After one week, however, necrosis started to occur, and the transplant was totally lost. There was also alveolitis, which was treated by inserting drain gauze for four weeks. This inflammation was the likely cause for completely losing the transplant. The consequence of the peri-implantitis, the alveolitis and the loss of the transplant was a massive three-dimensional (3D) collapse of the socket.

The following reconstruction of this hard and soft tissue defect was done using bone shield technique (modified F. Khoury-technique) three months later. Five months following the augmentation the implant (Camlog Screwline Promote Plus; Ø 3.8 mm/length 11 mm) was inserted, and to expand volume a subepithelial connective tissue transplant was inserted.

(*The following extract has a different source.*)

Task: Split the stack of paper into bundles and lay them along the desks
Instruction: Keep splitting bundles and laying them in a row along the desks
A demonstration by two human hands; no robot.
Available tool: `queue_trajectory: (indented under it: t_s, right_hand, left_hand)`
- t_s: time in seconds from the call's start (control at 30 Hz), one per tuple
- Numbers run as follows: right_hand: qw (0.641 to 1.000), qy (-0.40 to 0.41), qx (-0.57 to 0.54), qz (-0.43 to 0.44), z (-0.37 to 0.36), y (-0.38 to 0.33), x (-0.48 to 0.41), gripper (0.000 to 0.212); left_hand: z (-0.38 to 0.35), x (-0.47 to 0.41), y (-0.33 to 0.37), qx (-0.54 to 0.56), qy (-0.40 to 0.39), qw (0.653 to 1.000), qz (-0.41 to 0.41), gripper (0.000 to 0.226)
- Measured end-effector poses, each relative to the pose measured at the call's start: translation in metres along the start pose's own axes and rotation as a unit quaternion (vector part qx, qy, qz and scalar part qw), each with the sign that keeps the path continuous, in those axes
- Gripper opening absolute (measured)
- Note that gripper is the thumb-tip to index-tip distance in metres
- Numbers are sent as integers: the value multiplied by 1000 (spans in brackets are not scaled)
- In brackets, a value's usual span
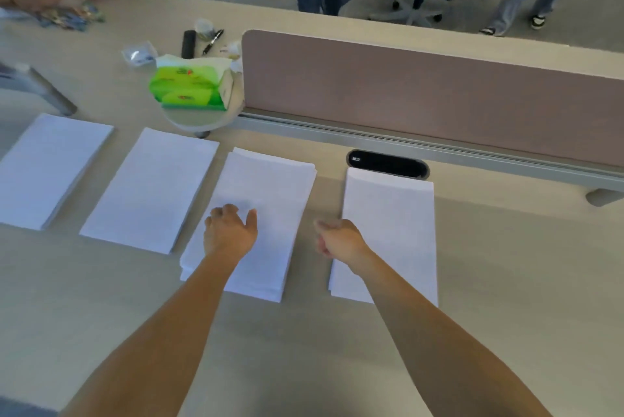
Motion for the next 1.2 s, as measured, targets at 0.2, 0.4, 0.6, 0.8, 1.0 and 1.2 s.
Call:
queue_trajectory:
  t_s: [0.2, 0.4, 0.6, 0.8, 1.0, 1.2]
  right_hand:
    - [998, 44, 28, -18, -66, -10, -9, 40]
    - [991, 107, 63, -51, -82, -26, -4, 39]
    - [988, 124, 73, -64, -92, -39, -1, 27]
    - [991, 99, 65, -68, -101, -42, -8, 36]
    - [993, 82, 11, -84, -92, -34, -11, 28]
    - [994, 64, -42, -83, -86, -29, -10, 42]
  left_hand:
    - [18, -24, -67, 28, -52, 997, 52, 72]
    - [25, -32, -79, 65, -109, 992, 20, 67]
    - [45, -39, -69, 51, -113, 992, 8, 53]
    - [52, -32, -51, -22, -109, 994, -8, 41]
    - [49, -48, -35, 44, -153, 987, 17, 51]
    - [45, -52, -24, -2, -205, 979, 11, 41]
Point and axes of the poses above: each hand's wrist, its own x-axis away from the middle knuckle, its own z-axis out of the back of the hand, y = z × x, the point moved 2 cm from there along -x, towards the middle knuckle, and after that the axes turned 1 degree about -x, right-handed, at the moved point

The implant was uncovered after five months of healing using the rolled flap technique. Using the autologous veneer method and connective tissue transplantation, the 3D hard and soft tissue defect was successfully reconstructed. The patient has recently had a therapeutic prosthesis fitted for the purpose of shaping the soft tissue.

Why has this particular treatment been chosen?

In such a complication it is crucial to wait until the tissue has completely healed. The waiting period prior to the second augmentation was three months. In the event of major bone defects the bone shield technique described by Prof. Khoury produces predictable results for 3D alveolar ridge regeneration and, compared to cortical block augmentation, vital regeneration.